Task statement: Every line below that carries the word "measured" needs to be copied.

Dataset content:
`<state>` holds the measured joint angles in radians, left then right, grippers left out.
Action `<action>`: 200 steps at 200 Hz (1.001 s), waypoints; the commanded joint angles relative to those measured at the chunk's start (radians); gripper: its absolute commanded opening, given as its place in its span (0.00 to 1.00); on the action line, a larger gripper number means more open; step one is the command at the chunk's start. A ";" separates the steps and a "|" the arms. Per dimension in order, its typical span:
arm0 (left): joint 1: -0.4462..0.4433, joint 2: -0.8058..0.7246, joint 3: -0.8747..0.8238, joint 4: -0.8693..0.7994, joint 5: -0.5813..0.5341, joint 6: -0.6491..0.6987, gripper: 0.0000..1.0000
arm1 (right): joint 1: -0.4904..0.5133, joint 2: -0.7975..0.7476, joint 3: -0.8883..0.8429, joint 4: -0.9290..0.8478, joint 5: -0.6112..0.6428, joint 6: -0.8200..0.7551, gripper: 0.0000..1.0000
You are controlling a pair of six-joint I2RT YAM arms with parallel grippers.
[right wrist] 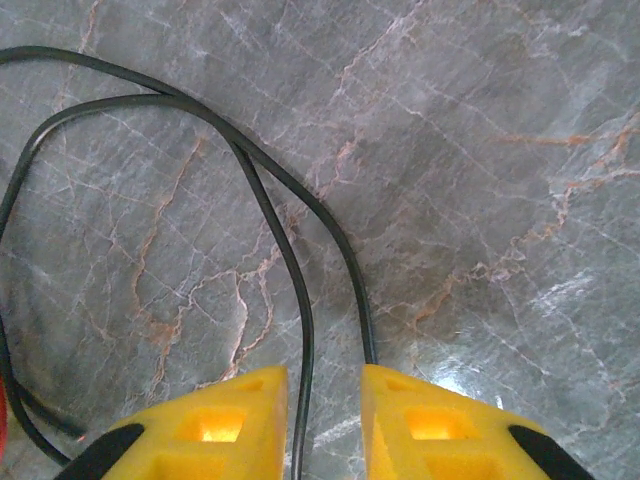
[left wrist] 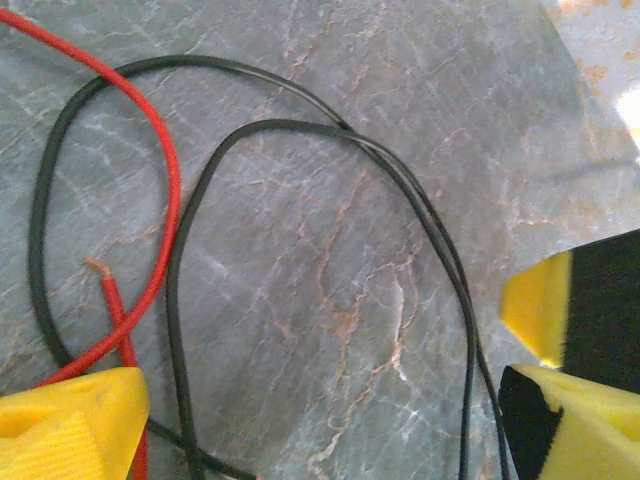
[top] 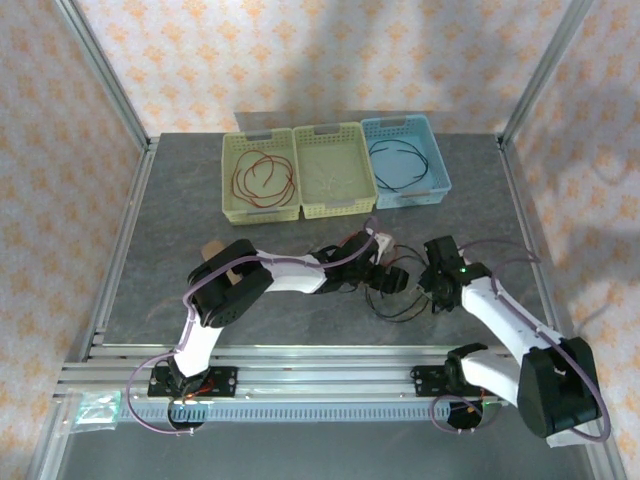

Task answer:
`<state>` holds the measured joint angles in radians, left then right, grippers left out.
Action `<action>`: 200 steps at 200 Hz (1.001 s), waypoints; the commanded joint angles relative to those measured at the chunk's start (radians); gripper: its absolute commanded opening, given as its place in its span (0.00 to 1.00); on the action line, a larger gripper number means more open; step one is the command at the chunk's start. A ";" separates the steps and a "|" the arms. Per dimension in order, its typical span:

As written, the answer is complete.